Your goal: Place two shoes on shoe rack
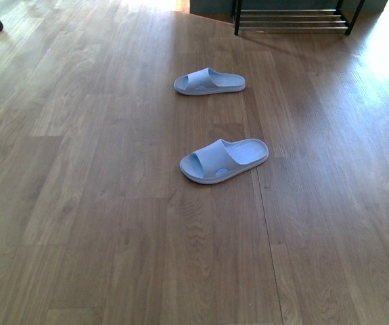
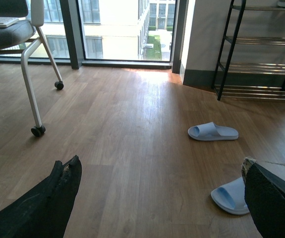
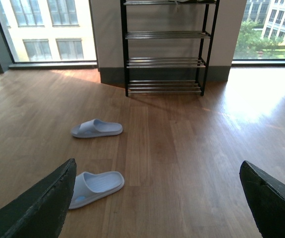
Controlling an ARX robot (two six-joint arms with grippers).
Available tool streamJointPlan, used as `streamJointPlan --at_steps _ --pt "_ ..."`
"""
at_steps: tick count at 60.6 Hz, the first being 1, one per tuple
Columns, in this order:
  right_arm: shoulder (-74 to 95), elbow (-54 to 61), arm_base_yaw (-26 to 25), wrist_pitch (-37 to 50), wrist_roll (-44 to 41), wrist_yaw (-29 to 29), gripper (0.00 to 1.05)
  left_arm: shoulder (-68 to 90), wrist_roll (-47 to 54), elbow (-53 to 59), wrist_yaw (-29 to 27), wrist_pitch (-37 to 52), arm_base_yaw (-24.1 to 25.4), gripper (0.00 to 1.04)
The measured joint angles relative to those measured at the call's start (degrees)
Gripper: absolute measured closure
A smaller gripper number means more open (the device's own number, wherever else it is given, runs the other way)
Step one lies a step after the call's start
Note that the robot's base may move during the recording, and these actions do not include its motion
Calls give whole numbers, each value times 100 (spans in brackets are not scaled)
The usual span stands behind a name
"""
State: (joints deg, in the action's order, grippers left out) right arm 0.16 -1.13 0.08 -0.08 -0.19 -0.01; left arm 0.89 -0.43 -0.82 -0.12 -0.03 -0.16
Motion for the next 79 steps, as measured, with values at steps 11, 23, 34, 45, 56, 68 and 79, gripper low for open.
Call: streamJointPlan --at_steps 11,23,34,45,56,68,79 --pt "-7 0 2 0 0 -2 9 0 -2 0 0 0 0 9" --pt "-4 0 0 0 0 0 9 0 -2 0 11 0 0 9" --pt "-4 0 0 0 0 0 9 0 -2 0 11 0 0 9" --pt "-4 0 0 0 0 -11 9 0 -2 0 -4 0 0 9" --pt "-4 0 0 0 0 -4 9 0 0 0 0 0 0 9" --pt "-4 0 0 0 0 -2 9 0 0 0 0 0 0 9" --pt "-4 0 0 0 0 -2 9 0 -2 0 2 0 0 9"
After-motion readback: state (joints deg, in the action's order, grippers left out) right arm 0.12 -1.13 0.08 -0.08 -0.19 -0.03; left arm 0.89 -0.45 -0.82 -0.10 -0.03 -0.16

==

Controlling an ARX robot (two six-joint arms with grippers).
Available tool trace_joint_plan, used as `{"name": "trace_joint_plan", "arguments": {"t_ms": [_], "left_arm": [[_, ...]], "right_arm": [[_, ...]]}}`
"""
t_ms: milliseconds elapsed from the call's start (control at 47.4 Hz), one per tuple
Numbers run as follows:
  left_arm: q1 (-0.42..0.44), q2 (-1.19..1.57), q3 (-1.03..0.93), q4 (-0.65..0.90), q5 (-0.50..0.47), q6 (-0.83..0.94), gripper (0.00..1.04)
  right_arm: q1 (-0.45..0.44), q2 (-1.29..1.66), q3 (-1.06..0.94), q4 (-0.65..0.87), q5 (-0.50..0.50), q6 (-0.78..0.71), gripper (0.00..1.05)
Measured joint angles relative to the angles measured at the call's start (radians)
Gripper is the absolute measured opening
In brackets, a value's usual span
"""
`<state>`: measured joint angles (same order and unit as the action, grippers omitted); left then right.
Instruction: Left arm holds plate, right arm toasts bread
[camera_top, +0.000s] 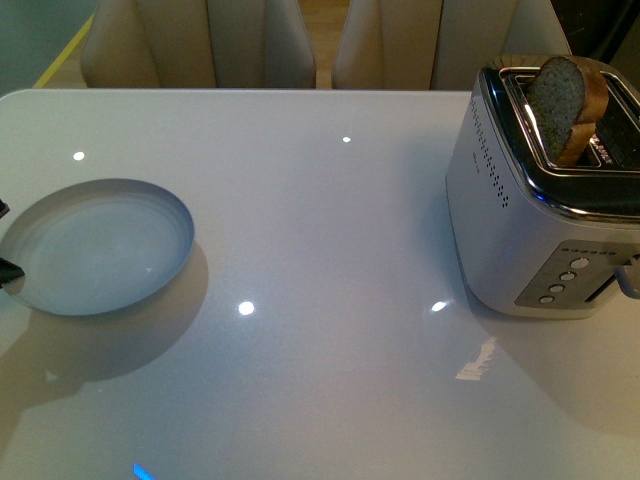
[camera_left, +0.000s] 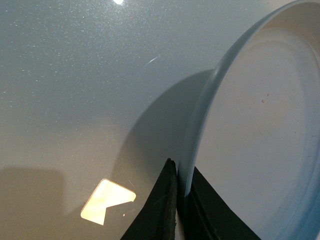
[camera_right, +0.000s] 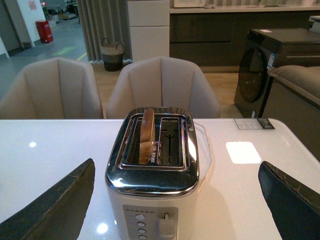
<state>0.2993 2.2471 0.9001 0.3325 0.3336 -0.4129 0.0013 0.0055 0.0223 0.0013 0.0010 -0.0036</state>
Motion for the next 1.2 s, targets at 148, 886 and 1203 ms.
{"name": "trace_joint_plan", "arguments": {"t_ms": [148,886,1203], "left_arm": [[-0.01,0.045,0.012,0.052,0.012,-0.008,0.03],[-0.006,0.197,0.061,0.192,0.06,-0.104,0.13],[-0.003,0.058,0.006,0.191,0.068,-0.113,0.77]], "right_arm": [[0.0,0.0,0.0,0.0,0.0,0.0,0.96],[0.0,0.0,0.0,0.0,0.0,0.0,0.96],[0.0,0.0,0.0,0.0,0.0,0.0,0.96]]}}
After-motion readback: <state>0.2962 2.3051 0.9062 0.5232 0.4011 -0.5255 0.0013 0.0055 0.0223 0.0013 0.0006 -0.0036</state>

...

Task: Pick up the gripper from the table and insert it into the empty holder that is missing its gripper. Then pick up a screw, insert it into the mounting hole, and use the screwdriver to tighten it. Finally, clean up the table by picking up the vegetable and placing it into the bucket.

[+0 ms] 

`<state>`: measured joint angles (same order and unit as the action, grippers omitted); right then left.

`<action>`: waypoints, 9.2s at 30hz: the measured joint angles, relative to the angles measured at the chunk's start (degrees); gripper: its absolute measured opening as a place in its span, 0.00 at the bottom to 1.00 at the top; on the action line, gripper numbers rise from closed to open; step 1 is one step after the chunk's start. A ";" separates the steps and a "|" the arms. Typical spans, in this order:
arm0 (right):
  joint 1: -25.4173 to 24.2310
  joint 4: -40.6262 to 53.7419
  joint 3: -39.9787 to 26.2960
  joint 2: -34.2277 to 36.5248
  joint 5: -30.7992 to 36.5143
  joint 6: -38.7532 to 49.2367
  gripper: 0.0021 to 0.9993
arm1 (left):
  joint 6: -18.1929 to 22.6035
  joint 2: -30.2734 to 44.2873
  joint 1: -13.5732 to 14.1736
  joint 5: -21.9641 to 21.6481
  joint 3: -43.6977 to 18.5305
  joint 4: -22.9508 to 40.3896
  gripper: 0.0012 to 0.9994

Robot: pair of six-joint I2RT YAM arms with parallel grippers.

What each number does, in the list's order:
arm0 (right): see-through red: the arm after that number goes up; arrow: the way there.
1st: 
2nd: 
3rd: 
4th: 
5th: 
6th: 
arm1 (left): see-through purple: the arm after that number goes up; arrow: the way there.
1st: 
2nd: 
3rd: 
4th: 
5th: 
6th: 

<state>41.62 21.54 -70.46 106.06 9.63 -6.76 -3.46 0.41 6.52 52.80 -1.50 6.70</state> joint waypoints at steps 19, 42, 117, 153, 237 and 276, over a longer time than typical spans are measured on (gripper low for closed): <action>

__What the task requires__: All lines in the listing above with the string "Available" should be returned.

__Result for this exercise__:
Available tool streamJointPlan, used as `streamJointPlan --at_steps _ --pt "_ ..."`
Available tool trace_joint_plan, used as `{"name": "trace_joint_plan", "arguments": {"t_ms": [_], "left_arm": [[_, ...]], "right_arm": [[_, ...]]}}`

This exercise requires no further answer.